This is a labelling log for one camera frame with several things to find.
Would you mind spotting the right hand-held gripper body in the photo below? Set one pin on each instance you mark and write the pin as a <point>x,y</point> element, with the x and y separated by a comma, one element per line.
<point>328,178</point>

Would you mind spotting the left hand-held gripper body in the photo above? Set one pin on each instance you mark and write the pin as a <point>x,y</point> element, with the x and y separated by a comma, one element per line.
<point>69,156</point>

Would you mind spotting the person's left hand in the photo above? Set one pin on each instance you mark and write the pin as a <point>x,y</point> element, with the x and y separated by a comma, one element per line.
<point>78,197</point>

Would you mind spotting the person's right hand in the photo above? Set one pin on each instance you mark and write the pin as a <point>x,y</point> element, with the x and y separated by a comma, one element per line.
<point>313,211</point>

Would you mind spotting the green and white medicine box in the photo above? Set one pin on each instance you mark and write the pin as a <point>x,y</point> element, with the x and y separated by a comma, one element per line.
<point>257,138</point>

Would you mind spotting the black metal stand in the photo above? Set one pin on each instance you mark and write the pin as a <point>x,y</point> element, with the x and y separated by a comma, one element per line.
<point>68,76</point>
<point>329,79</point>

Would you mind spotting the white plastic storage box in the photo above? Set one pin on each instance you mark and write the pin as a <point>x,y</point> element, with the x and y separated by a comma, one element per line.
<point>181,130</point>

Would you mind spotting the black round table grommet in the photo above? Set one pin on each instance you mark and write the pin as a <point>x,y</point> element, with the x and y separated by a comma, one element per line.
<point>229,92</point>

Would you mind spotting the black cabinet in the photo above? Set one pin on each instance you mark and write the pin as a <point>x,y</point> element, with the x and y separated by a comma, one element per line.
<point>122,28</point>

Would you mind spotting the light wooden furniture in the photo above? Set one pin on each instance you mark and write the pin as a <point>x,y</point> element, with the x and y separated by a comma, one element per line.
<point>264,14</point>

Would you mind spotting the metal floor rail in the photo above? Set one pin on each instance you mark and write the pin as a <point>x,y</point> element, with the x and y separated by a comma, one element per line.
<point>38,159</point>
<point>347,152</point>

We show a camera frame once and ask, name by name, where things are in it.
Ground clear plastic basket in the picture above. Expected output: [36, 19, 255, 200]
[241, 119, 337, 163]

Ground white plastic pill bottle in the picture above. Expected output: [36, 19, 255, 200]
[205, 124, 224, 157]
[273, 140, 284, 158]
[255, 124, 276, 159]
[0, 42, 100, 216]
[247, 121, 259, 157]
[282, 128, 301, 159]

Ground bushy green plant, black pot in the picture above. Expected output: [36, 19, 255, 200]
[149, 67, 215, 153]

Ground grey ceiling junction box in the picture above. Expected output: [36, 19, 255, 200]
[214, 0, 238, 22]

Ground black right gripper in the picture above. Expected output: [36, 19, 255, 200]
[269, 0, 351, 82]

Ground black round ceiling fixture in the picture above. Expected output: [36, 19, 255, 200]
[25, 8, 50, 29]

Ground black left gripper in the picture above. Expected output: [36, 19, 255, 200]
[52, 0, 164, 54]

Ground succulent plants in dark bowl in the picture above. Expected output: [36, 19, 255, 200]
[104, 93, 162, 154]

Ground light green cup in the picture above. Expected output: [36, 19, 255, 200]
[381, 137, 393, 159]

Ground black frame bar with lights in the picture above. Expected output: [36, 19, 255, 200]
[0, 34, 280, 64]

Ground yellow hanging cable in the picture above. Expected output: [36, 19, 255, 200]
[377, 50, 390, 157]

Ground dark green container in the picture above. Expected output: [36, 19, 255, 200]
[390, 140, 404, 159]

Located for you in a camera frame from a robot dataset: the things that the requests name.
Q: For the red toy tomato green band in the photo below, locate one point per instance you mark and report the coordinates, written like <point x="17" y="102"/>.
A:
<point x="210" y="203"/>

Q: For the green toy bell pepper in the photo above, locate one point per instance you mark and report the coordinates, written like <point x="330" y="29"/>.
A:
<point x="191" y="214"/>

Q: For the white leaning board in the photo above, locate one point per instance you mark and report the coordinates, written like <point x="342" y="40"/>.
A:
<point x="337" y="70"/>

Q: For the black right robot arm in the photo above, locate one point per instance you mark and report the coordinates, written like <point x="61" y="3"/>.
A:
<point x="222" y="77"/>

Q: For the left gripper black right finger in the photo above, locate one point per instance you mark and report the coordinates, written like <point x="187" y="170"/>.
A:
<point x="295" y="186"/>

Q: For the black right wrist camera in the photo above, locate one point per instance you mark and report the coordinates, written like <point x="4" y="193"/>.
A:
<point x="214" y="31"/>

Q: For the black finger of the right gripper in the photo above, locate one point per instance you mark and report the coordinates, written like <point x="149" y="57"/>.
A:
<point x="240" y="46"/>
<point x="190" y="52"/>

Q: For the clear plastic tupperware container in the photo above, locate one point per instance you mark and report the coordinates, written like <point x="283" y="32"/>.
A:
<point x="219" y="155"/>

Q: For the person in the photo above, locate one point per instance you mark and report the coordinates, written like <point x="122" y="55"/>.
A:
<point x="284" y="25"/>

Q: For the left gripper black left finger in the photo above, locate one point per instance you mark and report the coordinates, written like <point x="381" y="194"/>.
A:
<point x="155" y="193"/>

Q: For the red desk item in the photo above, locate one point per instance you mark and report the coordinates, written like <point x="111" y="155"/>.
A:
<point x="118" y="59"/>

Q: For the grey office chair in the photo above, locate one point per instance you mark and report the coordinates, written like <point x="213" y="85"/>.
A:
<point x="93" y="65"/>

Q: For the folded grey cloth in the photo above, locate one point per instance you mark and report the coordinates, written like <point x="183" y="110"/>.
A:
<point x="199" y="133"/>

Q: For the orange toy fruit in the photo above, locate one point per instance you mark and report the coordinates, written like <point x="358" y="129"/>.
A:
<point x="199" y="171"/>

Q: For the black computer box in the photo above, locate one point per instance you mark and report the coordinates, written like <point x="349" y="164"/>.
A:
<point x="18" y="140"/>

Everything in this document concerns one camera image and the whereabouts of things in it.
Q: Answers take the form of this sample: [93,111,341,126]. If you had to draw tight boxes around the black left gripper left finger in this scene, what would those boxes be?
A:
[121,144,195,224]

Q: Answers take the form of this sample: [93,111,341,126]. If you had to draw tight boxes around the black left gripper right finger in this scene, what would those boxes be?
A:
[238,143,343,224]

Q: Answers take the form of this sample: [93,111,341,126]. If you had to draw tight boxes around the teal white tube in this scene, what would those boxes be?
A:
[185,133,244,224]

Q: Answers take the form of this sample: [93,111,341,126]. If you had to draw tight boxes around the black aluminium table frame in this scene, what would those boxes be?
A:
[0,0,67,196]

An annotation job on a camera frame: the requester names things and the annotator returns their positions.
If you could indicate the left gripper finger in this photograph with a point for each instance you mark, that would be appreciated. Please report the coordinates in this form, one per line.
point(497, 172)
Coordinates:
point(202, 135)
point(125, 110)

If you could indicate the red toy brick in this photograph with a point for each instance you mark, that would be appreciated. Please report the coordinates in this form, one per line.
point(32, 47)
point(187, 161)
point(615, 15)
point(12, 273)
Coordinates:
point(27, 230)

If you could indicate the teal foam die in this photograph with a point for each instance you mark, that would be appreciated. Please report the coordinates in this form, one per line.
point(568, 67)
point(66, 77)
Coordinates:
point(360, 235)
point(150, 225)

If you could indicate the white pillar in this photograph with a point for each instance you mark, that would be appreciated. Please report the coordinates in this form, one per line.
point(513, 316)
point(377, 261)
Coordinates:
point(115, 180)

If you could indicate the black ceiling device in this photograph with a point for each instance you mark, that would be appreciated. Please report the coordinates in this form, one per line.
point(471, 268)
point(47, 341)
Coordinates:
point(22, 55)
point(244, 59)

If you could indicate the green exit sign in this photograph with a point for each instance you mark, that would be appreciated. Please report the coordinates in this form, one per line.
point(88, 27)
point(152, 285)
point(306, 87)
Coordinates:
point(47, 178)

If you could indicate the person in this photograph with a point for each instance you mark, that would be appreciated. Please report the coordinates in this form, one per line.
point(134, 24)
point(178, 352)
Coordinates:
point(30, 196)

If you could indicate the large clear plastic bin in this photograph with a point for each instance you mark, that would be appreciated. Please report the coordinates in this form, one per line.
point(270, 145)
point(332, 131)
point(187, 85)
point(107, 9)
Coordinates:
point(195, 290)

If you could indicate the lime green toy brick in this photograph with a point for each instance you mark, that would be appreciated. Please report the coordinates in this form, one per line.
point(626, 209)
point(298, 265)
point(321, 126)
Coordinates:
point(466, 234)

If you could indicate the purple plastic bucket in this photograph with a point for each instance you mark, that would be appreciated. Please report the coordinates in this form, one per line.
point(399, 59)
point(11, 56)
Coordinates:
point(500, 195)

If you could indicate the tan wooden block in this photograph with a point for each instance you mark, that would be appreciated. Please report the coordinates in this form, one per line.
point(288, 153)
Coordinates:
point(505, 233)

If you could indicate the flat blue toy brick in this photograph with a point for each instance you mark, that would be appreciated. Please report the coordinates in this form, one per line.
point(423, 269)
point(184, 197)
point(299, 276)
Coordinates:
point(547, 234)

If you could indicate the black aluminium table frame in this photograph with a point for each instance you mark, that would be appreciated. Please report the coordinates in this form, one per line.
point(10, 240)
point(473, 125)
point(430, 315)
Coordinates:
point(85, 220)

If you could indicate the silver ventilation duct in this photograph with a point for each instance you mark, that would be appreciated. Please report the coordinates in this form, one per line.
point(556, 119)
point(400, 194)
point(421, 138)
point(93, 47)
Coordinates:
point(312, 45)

▶ _Work task_: Could you please copy the lines above exactly, beginning at the first and ending at the line that contains "Would you mind spotting the person's left"?

▶ _Task response_:
This is a labelling log for one camera frame with several things to find.
Would you mind spotting the right hand-held gripper body in the photo below? Set one pin on each instance you mark and write the pin as a <point>x,y</point> element, with the x and y separated by a comma, one element per line.
<point>328,178</point>

Would you mind spotting the left hand-held gripper body in the photo above? Set one pin on each instance you mark and write the pin as a <point>x,y</point> element, with the x and y separated by a comma, one element per line.
<point>69,156</point>

Would you mind spotting the person's left hand in the photo above? Set one pin on each instance you mark and write the pin as a <point>x,y</point> element, with the x and y separated by a comma, one element per line.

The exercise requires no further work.